Having owned, and read repeatedly, the entire ‘Little House’ series as a child, I was already aware that Laura Ingalls Wilder had lived the adventurous childhood of a true ‘pioneer girl’ (the original working title of her memoirs). However, unlike many authors of fictionalised accounts, Ingalls actually downplayed, or omitted entirely, some of the events of her childhood. Like the brother who died in infancy (a particular tragedy at a time when it was still considered important for a man to have a son: Laura had no other brothers), or the time a man in the town where her family was living got drunk and accidentally set himself on fire.
Those were different times, the days of wagon trails and ‘wild Indians’, when school was optional, and childhood illnesses not infrequently left children blind or dead. As in the books, Laura was born in the ‘Big Woods’ of Wisconsin, the second daughter of Charles and Caroline Ingalls. However, they moved to Kansas, where her younger sister Carrie was born, just two years later, and spent four years there before returning to Wisconsin after it was confirmed that the land they were attempting to farm would remain in Native American possession. The family moved several more times over the next few years, during which Laura’s brother Freddie, who died in infancy, and her sister Grace were born, before settling in Dakota Territory when Laura was twelve, at which point Laura’s fictional timeline converges once again with reality.
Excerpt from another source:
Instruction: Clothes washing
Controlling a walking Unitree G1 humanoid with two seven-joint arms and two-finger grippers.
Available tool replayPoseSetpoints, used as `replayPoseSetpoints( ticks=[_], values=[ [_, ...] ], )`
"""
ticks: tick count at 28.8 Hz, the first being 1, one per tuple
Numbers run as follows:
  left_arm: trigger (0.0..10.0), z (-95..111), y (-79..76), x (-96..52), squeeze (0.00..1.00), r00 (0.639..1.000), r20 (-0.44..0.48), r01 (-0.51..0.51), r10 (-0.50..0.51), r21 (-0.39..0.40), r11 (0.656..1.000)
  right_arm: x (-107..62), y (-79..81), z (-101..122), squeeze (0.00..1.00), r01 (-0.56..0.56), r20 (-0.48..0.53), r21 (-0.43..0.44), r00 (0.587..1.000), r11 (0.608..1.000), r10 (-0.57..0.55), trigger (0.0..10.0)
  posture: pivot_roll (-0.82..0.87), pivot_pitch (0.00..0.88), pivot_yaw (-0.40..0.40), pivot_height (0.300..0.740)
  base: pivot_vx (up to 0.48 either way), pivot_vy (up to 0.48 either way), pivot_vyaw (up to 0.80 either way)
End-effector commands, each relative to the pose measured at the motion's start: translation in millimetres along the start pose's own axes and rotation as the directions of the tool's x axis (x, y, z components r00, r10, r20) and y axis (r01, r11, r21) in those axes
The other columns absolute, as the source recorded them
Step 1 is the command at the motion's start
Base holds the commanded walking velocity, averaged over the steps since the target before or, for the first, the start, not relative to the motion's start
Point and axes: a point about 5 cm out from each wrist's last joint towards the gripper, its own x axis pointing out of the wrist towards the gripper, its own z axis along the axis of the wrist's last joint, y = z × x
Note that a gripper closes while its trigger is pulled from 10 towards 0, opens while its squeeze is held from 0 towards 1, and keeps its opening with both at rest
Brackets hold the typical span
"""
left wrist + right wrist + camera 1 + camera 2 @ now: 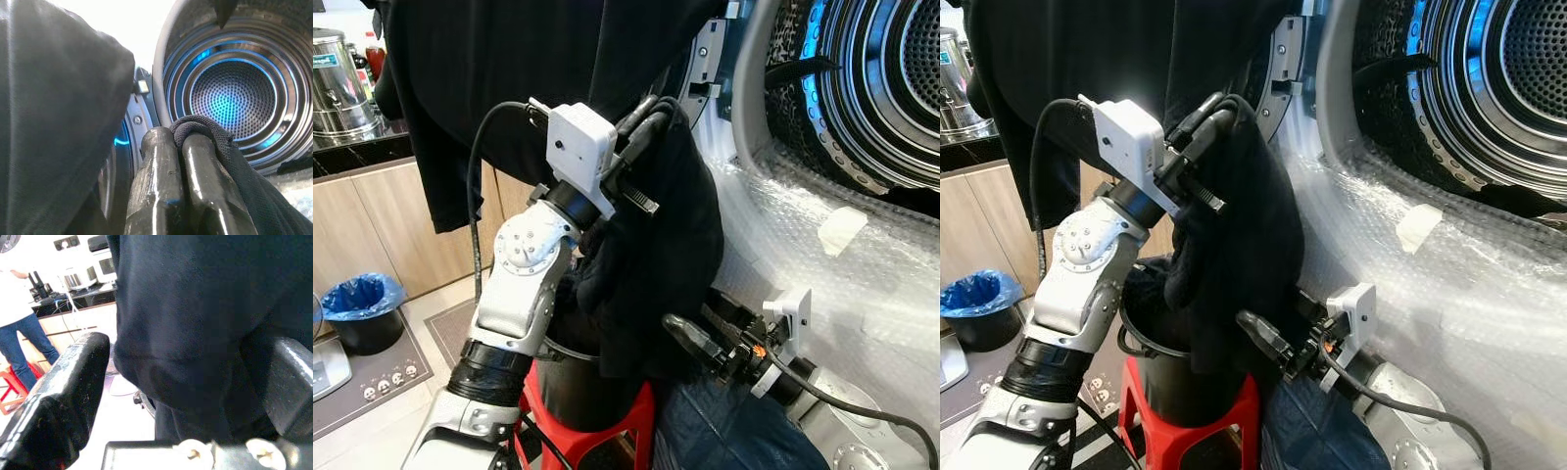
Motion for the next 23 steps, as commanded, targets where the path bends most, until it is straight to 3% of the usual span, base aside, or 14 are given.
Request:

It was in De Smet, Dakota Territory, that Laura was finally able to attend school, having previously been taught at home with her sisters by her mother, a former schoolteacher. She attended for only a few years before becoming a schoolteacher herself, at the age of just sixteen. She didn’t enjoy teaching, but as a woman it was one of the few means of contributing to the family which was open to her. Two years later, at the age of eighteen, she married Almanzo ‘Manly’ Wilder, ten years her senior. Unlike her father, whose wanderlust had not only kept the family on the move but had also contributed to their limited prosperity, Almanzo came from a well-to-do farming family and had settled on what looked set to be a prosperous claim.
Unfortunately, crop failure and illness plagued the early years of their marriage, killing their second child and leaving Almanzo partially debilitated for years. This period of illness – diphtheria – may also have been the reason why they had no further children. The following years were lean, but not unproductive, as they moved to a farm in Mansfield, Missouri, which is now a museum dedicated to Laura Ingalls Wilder. Over time their fortunes improved, and Laura became locally notable as a poultry farmer, writing a regular newspaper column on the subject.
Then in 1929 the Wall Street Crash left the Wilders struggling once again. Encouraged by her daughter, Rose, Laura began adapting her unpublished memoirs into a series of books for children. Between 1932 and 1943 the eight books that comprised the original Little House series were published, and quickly gained tremendous acclaim as they introduced a new generation to an already-bygone era. Perhaps more importantly for a woman who had endured various degrees of financial insecurity throughout her life, success as a writer at last brought a steady, dependable income.
In 1954 she was the inaugural winner of the Laura Ingalls Wilder Medal, a prize created by the American Library Association to honour writers and illustrators who have made a substantial and lasting contribution to children’s literature.
Almanzo died in 1949, and Laura lied alone until just before her own death on February 10th 1957, just a few days after her ninetieth birthday.